A compression mechanism in the sealed container, an electric motor, a crankshaft that transmits the rotational force of the motor to the compression mechanism, and oil in the bottom portion of the sealed container through the oil supply hole that penetrates the crankshaft, An oil supply mechanism that supplies the mechanism sliding portion, and the compression mechanism includes a fixed scroll, a revolving scroll that meshes with the fixed scroll to form a plurality of compression spaces, and a rotation that prevents the revolving of the revolving scroll.
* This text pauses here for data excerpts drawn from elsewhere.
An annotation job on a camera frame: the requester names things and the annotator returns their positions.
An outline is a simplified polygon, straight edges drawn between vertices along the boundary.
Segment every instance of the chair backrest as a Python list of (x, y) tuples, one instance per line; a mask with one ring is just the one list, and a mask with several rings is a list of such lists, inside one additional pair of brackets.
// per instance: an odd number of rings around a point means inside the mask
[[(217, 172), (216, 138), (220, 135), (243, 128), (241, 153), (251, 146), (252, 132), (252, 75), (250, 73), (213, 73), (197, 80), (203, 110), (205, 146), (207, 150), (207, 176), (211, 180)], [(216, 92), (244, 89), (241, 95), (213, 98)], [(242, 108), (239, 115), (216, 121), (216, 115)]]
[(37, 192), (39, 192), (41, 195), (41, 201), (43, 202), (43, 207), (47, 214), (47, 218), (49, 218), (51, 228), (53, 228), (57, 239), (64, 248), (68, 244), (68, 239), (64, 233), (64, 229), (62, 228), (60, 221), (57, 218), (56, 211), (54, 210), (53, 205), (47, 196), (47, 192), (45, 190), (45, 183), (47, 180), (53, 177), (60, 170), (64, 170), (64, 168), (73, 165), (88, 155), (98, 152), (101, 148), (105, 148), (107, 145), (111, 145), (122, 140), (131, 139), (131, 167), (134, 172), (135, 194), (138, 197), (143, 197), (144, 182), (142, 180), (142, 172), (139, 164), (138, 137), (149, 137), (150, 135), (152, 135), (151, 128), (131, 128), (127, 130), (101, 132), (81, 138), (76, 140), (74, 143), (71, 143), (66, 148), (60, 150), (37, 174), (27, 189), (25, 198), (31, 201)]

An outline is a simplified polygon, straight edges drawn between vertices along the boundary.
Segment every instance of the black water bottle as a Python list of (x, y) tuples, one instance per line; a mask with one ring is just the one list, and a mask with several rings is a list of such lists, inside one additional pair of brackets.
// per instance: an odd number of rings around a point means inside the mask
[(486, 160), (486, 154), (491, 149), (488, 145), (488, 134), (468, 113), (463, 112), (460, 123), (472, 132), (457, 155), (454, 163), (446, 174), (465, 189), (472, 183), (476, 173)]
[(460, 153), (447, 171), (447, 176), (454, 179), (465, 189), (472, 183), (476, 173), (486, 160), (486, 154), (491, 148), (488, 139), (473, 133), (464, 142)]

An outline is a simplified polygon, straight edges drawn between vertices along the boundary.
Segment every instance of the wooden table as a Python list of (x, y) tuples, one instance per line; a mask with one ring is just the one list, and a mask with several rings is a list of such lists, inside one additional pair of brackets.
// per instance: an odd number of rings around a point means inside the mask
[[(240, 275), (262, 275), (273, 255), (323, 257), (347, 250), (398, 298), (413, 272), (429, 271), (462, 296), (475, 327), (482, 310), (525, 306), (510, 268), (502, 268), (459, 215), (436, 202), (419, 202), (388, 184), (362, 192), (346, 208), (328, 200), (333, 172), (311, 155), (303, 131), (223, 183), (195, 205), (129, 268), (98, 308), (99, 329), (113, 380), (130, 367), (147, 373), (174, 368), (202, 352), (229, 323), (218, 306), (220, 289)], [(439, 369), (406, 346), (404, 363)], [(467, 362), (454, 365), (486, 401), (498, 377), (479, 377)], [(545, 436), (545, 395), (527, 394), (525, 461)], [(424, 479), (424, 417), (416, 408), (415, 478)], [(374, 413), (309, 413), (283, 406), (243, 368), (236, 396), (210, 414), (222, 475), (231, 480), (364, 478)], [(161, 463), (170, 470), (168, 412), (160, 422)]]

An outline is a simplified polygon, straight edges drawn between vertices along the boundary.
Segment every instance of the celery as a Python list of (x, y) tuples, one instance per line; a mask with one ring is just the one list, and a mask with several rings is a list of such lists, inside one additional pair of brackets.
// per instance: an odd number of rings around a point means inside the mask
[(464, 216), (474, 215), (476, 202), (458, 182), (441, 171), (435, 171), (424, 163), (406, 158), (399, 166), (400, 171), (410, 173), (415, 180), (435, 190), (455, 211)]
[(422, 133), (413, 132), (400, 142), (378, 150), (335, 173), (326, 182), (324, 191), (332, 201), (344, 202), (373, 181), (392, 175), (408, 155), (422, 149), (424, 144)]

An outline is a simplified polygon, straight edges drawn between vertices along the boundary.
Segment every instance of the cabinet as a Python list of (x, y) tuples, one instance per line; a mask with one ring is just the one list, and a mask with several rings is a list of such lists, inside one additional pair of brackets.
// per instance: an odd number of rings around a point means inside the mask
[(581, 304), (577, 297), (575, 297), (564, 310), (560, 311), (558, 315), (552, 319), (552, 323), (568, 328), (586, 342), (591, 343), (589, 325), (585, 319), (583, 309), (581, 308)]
A cross-section that is provided with an axial support portion on the back of the end plate of the orbiting scroll through a minute gap, and that slidably seals the minute gap to divide it into an inner high-pressure space and an outer intermediate-pressure space A rectangular ring-shaped back pressure partition band is provided, the back pressure partition band is stored in a back pressure partition band storage groove formed on a bearing member or a swivel end plate, and communicates with the bottom surface of the back pressure partition band storage groove and the high pressure space. axis Scroll compressor provided with a communication passage for communicating the interior space. The scroll compressor according to claim 1, comprising a plurality of the communication passages. The scroll compressor according to claim 1 or 2, wherein a lower oil groove along the back pressure partition housing groove is provided on the bottom surface of the back pressure partition housing groove.